'Agents of S.H.I.E.L.D.' Would Be an Amazing Show, If It Could Just Solve This One Problem
In the midst of an already-stuffed lineup of superhero media, Marvel is trying to put a spin on the usual formula with Joss Whedon's Agents of S.H.I.E.L.D. series. The show's protagonists are notably cape-free; instead of heroes, they're observers, normal humans — albeit with some serious espionage training — living in a comic book world. But so far, this new spin has proven tough for the show to handle, as its Marvel heritage has only gotten in the way of its potential to be a high quality TV show.
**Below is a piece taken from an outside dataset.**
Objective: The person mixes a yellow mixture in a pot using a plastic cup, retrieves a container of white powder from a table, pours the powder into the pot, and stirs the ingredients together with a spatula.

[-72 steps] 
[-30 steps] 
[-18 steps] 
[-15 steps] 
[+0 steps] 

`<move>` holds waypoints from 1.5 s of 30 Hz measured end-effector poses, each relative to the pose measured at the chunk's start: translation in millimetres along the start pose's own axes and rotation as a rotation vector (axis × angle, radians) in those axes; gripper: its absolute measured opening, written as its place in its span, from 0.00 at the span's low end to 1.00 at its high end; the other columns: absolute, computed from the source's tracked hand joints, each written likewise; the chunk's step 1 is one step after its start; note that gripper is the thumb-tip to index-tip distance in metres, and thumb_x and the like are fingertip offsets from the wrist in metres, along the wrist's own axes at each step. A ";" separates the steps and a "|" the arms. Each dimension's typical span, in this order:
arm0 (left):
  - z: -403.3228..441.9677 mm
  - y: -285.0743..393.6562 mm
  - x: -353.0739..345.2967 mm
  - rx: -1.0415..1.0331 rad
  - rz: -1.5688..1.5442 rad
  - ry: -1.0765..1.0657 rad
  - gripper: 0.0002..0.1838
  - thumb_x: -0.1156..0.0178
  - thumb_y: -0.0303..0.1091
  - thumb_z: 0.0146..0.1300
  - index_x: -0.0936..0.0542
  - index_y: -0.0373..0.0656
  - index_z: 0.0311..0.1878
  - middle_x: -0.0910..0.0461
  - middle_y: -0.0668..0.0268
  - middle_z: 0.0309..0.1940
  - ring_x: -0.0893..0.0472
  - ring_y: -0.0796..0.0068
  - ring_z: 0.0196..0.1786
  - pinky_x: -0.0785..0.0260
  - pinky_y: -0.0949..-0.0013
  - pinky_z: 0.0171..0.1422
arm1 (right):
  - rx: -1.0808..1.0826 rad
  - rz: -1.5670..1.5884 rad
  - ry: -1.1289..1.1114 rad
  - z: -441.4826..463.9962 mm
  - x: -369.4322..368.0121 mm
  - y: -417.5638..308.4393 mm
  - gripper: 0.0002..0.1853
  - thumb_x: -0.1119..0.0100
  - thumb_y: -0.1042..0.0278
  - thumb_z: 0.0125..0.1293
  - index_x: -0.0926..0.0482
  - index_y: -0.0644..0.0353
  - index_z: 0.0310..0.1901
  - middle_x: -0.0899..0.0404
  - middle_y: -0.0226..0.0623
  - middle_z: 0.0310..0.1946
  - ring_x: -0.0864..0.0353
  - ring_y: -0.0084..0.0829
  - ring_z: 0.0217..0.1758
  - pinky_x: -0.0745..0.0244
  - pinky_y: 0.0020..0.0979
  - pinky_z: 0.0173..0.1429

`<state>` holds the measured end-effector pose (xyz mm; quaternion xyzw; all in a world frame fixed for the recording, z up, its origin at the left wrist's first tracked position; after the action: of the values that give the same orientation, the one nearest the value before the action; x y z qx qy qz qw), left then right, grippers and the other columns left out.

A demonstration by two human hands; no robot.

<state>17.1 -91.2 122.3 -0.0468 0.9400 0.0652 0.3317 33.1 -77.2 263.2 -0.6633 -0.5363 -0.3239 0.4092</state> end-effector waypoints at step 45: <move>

Agents of S.H.I.E.L.D. can't decide whether to be a good drama or a good comic book show, and, as a result, it fails to be either.
The October 22 episode, "Girl in the Flower Dress," was certainly not at a loss for comic-book action. Agent Coulson and his team were whisked away to Hong Kong to take on a normal citizen-turned-supervillain named Scorch, a man mysteriously endowed with the ability to shoot fire out of his hands. The fire looked unarguably awesome, but the whole encounter felt a bit hollow, perhaps because the episode revealed the show's basic formula — man gets endowed with superpowers, becomes manipulated by shadowy organization, then goes berserk. This was an identical plot to the show's pilot. Plenty of good comic shows, like the CW's Arrow, use this "villain of the week" structure, but it can only work when the villains are actually unique and not just excuses for cool action scenes.
The show could work despite this fault if it focused on developing its human protagonists, but even they can be summarized in a few bullet points. Skye is the spunky hacker with a sensitive side; Ward, the loner with poor social skills; May, the weary veteran; and those British scientists are sheer comic relief. There have been moments of character development, for sure — the Skye-Ward flirtation is certainly engaging — but while they hint that the show is trying to be something more dramatically complex than the average superhero fare, they end up only drawing attention to their characters' shallowness.
The only really interesting character on the show is Coulson, partly because Clark Gregg is one of the S.H.I.E.L.D. cast's only subtle actors, but also because the character has a much more extensive back story than the others. Coulson is also the only element that really makes S.H.I.E.L.D. feel like a Marvel show, and his presence as the center point adds new layers to what we've already seen of him in the related Marvel movies. That is how a good comic book show should function: it should incorporate elements from the source material faithfully and develop them naturally, with some eye-popping action thrown in the mix as well.
Courtesy ABC.
While Coulson fits this mold well, all of the show's other comic book references have been so fleeting that they're just plain distracting. Cobie Smulders' Maria Hill and Samuel L. Jackson's Nick Fury have made frustratingly pointless cameos while Iron Man 3's Extremis formula has popped up with little to no explanation. S.H.I.E.L.D. can't be a good comic book show unless it develops threads like these into more than mere Easter eggs that remind you that the show is theoretically part of a much more fully-realized universe.
In the show's best episode so far, "Eye Spy," superpowers and comics references were notably absent. Instead, that episode offered tightly paced, slightly larger-than-life action, and it actually had the time to let its characters grow a bit as well. That was Agents of S.H.I.E.L.D. as a good show. It can be a good comic book show, too, but unlike other such programs, like Arrow and Smallville, S.H.I.E.L.D.'s super-powered elements aren't built into its fabric. If S.H.I.E.L.D. wants to be integral to the Marvel lineup, those pieces have to feel as central as the human ones.
Or it can let them go and just be good TV.